When a line in the data below includes "order", pick it out and copy it.

> [GIVEN DATA]:
====
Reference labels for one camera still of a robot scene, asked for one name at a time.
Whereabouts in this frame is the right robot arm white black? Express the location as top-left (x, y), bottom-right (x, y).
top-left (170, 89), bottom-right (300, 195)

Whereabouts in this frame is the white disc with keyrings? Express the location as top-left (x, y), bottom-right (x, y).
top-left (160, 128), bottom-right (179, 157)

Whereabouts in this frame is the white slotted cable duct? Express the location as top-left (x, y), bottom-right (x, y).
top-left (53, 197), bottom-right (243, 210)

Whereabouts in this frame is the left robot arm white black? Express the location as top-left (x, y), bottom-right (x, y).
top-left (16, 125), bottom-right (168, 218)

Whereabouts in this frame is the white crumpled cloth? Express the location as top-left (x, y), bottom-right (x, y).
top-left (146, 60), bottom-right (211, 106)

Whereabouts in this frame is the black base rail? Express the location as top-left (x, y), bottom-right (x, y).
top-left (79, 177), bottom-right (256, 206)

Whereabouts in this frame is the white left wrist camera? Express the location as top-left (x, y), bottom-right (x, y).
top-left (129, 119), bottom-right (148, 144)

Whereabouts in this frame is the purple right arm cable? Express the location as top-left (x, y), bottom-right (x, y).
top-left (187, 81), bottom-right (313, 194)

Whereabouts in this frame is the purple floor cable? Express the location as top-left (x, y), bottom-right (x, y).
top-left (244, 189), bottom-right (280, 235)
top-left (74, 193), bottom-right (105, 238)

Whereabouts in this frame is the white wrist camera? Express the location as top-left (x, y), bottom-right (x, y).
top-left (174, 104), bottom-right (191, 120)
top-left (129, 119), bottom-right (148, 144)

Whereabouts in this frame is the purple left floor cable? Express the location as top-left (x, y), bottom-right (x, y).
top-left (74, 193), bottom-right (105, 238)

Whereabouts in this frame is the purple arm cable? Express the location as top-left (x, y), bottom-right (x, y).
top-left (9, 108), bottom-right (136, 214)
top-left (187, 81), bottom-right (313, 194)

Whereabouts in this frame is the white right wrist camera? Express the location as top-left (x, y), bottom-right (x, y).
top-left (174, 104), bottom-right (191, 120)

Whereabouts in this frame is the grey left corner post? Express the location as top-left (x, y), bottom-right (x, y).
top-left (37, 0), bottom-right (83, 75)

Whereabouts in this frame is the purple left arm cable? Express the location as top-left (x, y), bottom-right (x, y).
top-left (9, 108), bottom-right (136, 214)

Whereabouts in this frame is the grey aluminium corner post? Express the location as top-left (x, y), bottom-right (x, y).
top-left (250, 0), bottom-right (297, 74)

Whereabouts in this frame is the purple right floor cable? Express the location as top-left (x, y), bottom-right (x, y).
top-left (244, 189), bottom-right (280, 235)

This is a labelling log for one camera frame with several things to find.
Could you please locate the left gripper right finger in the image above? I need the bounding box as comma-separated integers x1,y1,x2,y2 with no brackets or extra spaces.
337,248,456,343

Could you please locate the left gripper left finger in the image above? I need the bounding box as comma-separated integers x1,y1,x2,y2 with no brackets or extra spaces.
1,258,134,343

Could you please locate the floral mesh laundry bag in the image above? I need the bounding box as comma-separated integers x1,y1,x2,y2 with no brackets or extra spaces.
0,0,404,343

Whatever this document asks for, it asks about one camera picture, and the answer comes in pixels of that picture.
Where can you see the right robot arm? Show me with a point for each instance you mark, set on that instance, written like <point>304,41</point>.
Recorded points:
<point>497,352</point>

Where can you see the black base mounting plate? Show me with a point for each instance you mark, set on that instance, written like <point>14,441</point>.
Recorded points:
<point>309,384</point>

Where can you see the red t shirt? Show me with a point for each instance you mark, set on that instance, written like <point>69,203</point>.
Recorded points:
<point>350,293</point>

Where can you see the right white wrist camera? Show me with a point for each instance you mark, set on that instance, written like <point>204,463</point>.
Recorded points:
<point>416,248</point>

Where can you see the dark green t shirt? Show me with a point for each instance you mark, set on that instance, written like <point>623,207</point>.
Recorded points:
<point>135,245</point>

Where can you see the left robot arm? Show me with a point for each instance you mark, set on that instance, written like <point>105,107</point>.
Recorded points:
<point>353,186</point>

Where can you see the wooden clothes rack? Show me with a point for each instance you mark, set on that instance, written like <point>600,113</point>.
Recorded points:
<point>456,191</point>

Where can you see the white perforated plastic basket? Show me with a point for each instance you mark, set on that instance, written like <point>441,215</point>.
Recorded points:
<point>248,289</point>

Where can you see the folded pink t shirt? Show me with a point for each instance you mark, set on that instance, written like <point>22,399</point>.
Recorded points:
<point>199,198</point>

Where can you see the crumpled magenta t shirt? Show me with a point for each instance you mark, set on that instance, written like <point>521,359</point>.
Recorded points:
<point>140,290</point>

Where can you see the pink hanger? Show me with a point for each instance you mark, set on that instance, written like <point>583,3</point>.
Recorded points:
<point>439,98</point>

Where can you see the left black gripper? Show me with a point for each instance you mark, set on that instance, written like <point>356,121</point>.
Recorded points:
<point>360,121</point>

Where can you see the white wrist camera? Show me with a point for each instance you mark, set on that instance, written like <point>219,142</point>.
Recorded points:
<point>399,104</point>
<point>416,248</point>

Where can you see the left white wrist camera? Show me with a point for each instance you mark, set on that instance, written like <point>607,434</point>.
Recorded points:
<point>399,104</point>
====
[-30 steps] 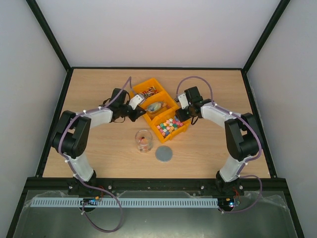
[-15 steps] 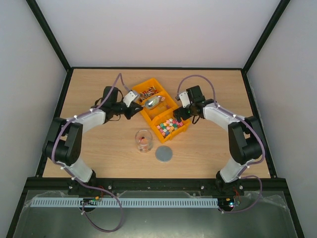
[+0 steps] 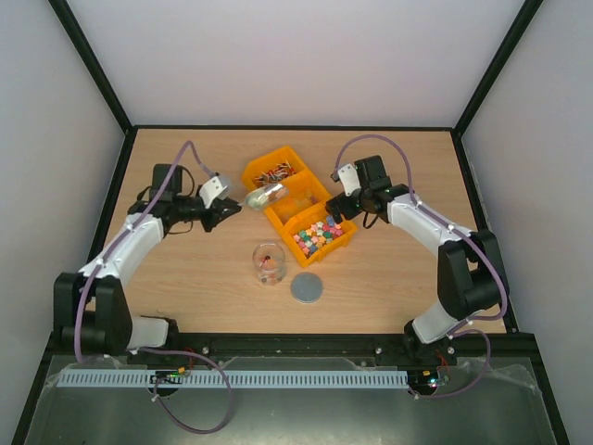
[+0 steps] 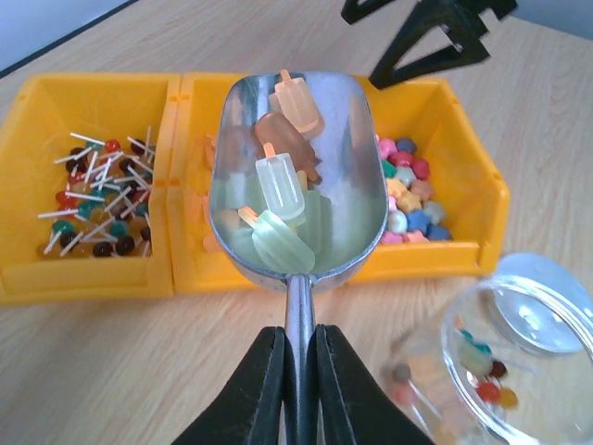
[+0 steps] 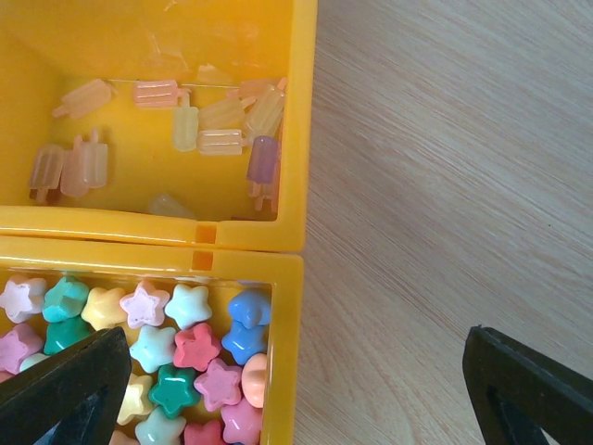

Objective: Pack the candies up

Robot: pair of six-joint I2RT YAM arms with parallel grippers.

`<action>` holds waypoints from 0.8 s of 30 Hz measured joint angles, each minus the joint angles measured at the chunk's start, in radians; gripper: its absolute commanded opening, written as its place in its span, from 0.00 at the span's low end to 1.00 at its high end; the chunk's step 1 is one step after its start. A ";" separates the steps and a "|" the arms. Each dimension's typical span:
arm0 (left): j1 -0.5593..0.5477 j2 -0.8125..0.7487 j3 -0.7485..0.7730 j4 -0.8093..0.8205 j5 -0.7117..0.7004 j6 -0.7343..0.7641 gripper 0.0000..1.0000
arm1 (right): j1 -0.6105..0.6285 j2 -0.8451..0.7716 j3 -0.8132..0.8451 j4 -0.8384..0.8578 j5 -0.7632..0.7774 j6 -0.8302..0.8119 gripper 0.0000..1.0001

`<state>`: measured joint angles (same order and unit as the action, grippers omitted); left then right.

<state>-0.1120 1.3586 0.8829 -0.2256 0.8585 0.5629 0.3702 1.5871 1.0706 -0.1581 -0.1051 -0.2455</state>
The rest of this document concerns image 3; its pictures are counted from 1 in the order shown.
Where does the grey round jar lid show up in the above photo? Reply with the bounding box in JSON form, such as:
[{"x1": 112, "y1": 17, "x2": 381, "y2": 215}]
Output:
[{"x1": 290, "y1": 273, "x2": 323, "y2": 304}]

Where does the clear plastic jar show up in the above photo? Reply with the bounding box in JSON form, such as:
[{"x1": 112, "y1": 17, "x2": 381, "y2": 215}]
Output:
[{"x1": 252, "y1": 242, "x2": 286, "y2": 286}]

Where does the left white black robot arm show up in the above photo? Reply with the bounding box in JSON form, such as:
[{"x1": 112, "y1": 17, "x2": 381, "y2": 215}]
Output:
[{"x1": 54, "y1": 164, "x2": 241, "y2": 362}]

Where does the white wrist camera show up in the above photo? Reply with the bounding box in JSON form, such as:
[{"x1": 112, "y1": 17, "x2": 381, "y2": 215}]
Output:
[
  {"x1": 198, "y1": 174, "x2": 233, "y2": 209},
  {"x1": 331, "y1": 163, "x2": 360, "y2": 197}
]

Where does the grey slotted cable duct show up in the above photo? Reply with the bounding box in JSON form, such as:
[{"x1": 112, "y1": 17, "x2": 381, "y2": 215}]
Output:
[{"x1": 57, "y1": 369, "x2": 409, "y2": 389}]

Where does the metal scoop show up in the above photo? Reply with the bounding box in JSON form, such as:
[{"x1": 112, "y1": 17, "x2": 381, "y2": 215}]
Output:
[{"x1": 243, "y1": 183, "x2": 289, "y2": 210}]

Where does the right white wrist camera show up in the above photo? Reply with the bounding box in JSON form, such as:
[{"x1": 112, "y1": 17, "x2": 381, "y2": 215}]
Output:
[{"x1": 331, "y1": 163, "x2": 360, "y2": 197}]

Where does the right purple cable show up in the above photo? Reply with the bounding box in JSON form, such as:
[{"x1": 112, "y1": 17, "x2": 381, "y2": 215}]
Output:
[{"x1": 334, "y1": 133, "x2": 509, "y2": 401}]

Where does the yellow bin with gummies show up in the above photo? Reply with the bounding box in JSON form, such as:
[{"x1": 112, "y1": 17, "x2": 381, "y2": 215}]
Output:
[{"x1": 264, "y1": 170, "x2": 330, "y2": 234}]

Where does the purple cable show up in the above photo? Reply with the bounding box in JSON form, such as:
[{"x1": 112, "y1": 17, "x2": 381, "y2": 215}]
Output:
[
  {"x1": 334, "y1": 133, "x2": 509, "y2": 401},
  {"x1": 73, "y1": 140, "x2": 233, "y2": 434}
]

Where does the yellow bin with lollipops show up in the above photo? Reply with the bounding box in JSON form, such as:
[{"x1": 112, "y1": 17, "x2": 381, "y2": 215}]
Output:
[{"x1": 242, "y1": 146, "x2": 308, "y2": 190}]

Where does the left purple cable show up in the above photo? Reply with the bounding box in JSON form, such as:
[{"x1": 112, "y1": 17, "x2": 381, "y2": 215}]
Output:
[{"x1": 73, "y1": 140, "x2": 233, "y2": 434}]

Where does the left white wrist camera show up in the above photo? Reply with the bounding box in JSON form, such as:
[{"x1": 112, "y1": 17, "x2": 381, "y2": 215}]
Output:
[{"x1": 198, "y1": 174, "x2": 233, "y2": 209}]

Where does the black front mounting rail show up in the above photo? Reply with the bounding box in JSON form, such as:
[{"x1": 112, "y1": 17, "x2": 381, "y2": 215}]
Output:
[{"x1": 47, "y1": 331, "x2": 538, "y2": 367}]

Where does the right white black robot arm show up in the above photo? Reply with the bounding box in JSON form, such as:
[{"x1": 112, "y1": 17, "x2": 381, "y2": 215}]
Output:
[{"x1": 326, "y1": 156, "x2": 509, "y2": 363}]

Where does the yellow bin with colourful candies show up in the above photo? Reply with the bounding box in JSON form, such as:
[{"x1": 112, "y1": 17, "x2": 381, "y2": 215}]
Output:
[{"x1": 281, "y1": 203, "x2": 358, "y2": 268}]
====
> [RESPONSE AREA]:
`<state>`: measured joint angles (same order and unit as the action, grippers omitted); left then right.
The rest of this document concerns image 3; its pictures are counted from 1 in the order shown.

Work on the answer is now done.